Exercise instructions: Your answer should hold exactly the lines below from the line with "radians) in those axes" through the line with "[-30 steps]", both included, and no pictures at all.

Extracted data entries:
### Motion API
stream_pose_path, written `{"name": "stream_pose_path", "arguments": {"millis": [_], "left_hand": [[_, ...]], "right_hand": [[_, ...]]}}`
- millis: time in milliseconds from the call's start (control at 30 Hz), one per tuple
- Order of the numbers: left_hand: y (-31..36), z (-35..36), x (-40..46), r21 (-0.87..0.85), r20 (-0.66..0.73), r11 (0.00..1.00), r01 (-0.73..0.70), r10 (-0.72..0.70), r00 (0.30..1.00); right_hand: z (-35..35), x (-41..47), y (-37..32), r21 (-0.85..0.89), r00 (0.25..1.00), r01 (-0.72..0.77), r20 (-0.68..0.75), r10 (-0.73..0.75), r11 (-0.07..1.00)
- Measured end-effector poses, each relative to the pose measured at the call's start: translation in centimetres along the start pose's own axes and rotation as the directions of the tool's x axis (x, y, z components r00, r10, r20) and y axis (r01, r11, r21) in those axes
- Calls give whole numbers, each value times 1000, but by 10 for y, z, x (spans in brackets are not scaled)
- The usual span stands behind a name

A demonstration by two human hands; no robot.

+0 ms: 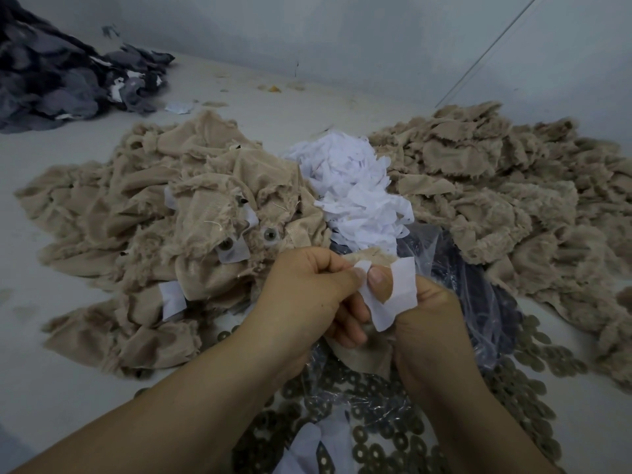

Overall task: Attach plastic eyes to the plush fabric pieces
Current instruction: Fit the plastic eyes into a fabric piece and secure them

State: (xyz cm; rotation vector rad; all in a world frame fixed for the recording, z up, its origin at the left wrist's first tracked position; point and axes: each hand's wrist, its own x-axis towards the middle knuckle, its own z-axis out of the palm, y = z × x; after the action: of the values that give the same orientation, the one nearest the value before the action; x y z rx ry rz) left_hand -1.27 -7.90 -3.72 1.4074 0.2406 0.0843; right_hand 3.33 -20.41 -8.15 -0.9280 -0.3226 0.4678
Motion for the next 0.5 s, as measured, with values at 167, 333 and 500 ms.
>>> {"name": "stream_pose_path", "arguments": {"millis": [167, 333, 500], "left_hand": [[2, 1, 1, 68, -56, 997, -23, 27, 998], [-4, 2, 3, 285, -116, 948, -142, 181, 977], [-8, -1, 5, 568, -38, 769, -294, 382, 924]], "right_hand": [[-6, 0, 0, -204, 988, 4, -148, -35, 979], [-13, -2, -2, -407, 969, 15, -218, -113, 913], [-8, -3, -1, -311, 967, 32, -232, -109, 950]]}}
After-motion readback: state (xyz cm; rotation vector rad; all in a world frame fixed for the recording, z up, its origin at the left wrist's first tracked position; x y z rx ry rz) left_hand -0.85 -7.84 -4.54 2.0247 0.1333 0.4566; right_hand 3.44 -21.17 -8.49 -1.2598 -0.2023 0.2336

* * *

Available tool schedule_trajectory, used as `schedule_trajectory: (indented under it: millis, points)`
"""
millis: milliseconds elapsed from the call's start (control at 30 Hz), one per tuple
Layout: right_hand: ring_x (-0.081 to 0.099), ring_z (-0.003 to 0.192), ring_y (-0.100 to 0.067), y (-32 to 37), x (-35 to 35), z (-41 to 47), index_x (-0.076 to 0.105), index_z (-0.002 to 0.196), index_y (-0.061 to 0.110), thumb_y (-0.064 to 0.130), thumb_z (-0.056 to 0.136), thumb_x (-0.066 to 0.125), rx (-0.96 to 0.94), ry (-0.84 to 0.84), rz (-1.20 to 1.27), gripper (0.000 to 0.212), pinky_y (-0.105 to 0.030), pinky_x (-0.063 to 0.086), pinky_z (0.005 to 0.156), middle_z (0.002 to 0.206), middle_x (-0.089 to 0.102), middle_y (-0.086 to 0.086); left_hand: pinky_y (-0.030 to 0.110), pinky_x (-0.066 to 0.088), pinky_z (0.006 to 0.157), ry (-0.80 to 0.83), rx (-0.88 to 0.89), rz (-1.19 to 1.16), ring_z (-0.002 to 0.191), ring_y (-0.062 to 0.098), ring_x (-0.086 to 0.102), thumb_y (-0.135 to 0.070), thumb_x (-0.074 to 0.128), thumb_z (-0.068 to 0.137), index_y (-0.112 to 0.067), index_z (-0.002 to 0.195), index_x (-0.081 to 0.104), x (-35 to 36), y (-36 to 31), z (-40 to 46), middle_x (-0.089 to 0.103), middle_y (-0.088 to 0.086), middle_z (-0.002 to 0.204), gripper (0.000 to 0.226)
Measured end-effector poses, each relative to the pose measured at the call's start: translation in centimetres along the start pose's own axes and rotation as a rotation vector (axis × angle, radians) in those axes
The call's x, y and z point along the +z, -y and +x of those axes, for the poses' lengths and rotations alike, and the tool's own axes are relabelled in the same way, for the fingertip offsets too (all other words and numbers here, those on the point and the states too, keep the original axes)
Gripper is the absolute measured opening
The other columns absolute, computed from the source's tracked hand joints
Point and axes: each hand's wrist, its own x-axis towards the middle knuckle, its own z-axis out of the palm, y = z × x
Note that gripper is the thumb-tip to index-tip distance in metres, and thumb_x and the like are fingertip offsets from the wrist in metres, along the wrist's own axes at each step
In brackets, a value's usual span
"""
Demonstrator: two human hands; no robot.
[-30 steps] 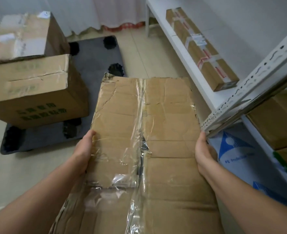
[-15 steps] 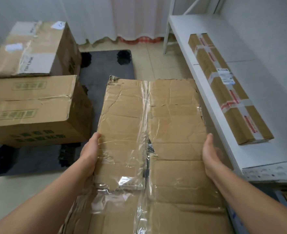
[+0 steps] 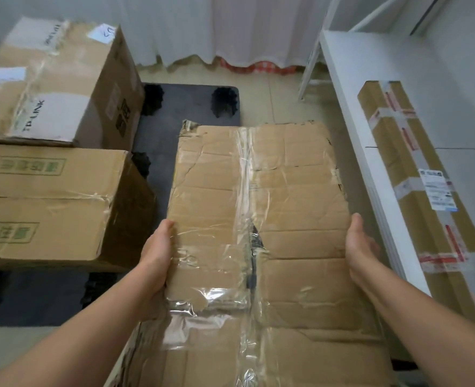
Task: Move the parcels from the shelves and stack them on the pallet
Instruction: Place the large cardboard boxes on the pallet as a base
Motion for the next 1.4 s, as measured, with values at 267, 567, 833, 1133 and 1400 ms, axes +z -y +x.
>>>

Output for this task:
Measured end-effector poses, each relative to the pose measured at the call's start: translation in centimetres along the start pose's own axes and rotation as a rotation vector (axis × angle, radians) in those axes
The call's x, y and z point along the +z, -y and +x of those axes, for the poses' lengths and rotations alike, and the tool's own axes are relabelled in the same way, for the fingertip offsets too (all other words and numbers here, those on the point and the states too, keep the original axes)
Gripper is the absolute measured opening
The other columns absolute, computed from the source's tracked hand joints
Point and axes: each hand's wrist, its own x-axis towards the middle knuckle, its own z-axis out of the palm, y = z × x
Note that gripper is the thumb-tip to index-tip distance in metres, and thumb_x and the like are fingertip offsets from the wrist in metres, along the wrist's own axes at each step
In brackets, a value's usual span
"""
Demonstrator: two human hands; no robot.
[-30 steps] 

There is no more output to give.